Data with Bert logo

CHOOSE() in SQL Server

Watch this week's video on YouTube

While I know I don't utilize most of the features available in SQL Server, I like to think I'm at least aware that those features exist.

This week I found a blind-spot in my assumption however. Even though it shipped in SQL Server 2012, the SQL Server CHOOSE function is a feature that I think I'm seeing for the first time this past week.

CHOOSE is CASE

CHOOSE returns the n-th item from a comma-delimited list.

Whenever learning a new feature in SQL Server I try to think of a good demo I could build to test out the functionality. In this case the immediate example that came to mind was building something that would provide a lookup of values:

SELECT 
    [key],
    [value],
    [type],
    CHOOSE(type+1,'null','string','int','boolean','array','object') AS JsonType
FROM
    OPENJSON(N'{
        "Property1":null,
        "Property2":"a",
        "Property3":3,
        "Property4":false,
        "Property5":[1,2,"3"],
        "Property6":{
            "SubProperty1":"a"
        }
    }');

In this case, the OPENJSON function returns a "type" field that indicates the datatype of that particular JSON property's value. The issue is that the "type" column is numeric and I can never remember what type of data each number represents.

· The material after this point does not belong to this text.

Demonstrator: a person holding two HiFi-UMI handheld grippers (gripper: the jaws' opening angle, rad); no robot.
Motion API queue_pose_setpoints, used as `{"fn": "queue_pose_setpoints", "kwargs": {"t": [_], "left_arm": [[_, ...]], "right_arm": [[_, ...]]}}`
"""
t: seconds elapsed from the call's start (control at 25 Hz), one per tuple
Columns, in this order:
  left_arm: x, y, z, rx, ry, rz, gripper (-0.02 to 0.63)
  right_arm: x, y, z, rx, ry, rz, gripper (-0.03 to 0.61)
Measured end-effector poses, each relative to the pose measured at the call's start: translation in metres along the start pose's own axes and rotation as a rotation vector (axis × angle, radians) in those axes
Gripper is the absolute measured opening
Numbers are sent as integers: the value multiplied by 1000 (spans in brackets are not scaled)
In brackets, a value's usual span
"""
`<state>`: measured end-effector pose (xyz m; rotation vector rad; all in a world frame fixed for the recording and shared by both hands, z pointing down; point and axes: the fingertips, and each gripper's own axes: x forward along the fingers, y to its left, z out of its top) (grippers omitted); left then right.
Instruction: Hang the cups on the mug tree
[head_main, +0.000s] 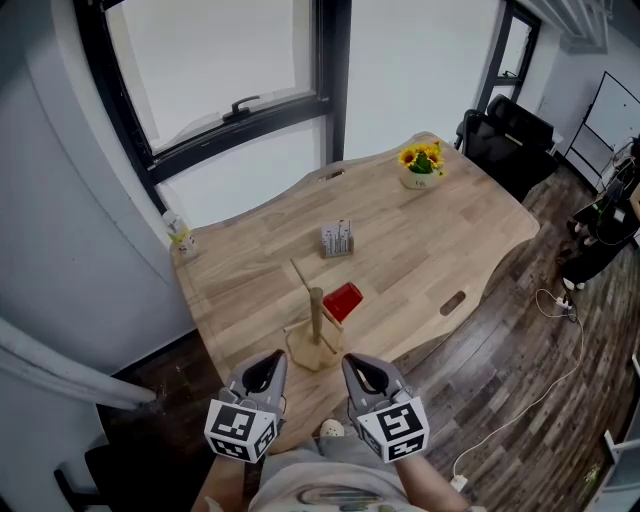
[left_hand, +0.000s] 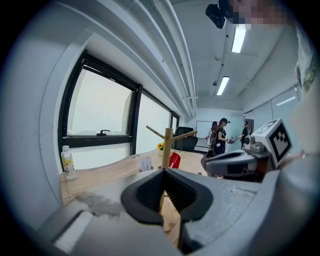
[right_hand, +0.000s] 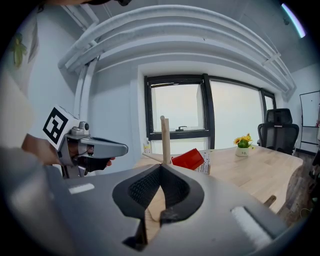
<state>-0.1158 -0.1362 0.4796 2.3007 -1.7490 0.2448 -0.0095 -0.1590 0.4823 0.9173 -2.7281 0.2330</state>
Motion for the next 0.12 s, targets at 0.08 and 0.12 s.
{"fn": "queue_pose_setpoints", "kwargs": {"t": [0.08, 0.12], "left_arm": [[0, 0, 0, 1, 0, -4, 3], [0, 0, -1, 1, 0, -6, 3]], "right_arm": [[0, 0, 0, 0, 0, -3, 0], [0, 1, 0, 0, -1, -4, 0]]}}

The above query solves this by using CHOOSE to create a lookup of values. Since OPENJSON returns results starting with 0, we need to use type+1 in order to get the 1-based CHOOSE function to work correctly:

2019-06-03-21-08-58

If we look at the CHOOSE function's scalar operator properties in the execution plan, we'll see that this function is just a fancy alias for a more verbose CASE statement:

[Expr1000] = Scalar Operator(
    CASE WHEN (CONVERT_IMPLICIT(int,OPENJSON_DEFAULT.[type],0)+(1))=(1) 
    THEN 'null' 
    ELSE 
        CASE WHEN (CONVERT_IMPLICIT(int,OPENJSON_DEFAULT.[type],0)+(1))=(2) 
        THEN 'string' 
        ELSE 
            CASE WHEN (CONVERT_IMPLICIT(int,OPENJSON_DEFAULT.[type],0)+(1))=(3) 
            THEN 'int' 
            ELSE 
                CASE WHEN (CONVERT_IMPLICIT(int,OPENJSON_DEFAULT.[type],0)+(1))=(4) 
                THEN 'boolean' 
                ELSE 
                    CASE WHEN (CONVERT_IMPLICIT(int,OPENJSON_DEFAULT.[type],0)+(1))=(5) 
                    THEN 'array' 
                    ELSE 
                        CASE WHEN (CONVERT_IMPLICIT(int,OPENJSON_DEFAULT.[type],0)+(1))=(6) 
                        THEN 'object' 
                        ELSE NULL END 
                    END 
                END 
            END 
        END 
    END
)

The Set-Based Way

I think one of the reasons I've never used CHOOSE is because I would hate typing up all of those lookup values and trapping them in a SELECT statement, never to be used again.

Previously, I would have stored the lookup values in table and joined them with the OPENJSON results to accomplish the same end result:

DROP TABLE IF EXISTS #JsonType;
CREATE TABLE #JsonType
(
    Id tinyint,
    JsonType varchar(20),
    CONSTRAINT PK_JsonTypeId PRIMARY KEY CLUSTERED (Id)
);

INSERT INTO #JsonType VALUES (0,'null');
INSERT INTO #JsonType VALUES (1,'string');
INSERT INTO #JsonType VALUES (2,'int');
INSERT INTO #JsonType VALUES (3,'boolean');
INSERT INTO #JsonType VALUES (4,'array');
INSERT INTO #JsonType VALUES (5,'object');

SELECT 
    j.[key],
    j.[value],
    j.[type],
    t.JsonType
FROM
    OPENJSON(N'{
        "Property1":null,
        "Property2":"a",
        "Property3":3,
        "Property4":false,
        "Property5":[1,2,"3"],
        "Property6":{
                        "SubProperty1":"a"
                    }
    }') j
    INNER JOIN #JsonType t
        ON j.[type] = t.Id

While more initial setup is involved with this solution, it's more flexible long-term. With a centralized set of values, there's no need to update the CHOOSE function in all of your queries when you can update the values in a single lookup table.

And while I didn't bother performance testing it, by virtue of being a scalar function, CHOOSE will probably perform worse in many real-world scenarios when compared to the table-based lookup approach (eg. large datasets, parallel plans, etc...).

CHOOSE What Works For You

I'm not surprised that it took me this long to learn about the CHOOSE function: while a simplified way to write certain CASE statements, I can't think of many (any?) scenarios where I would prefer to use it over a CASE or a lookup-table solution.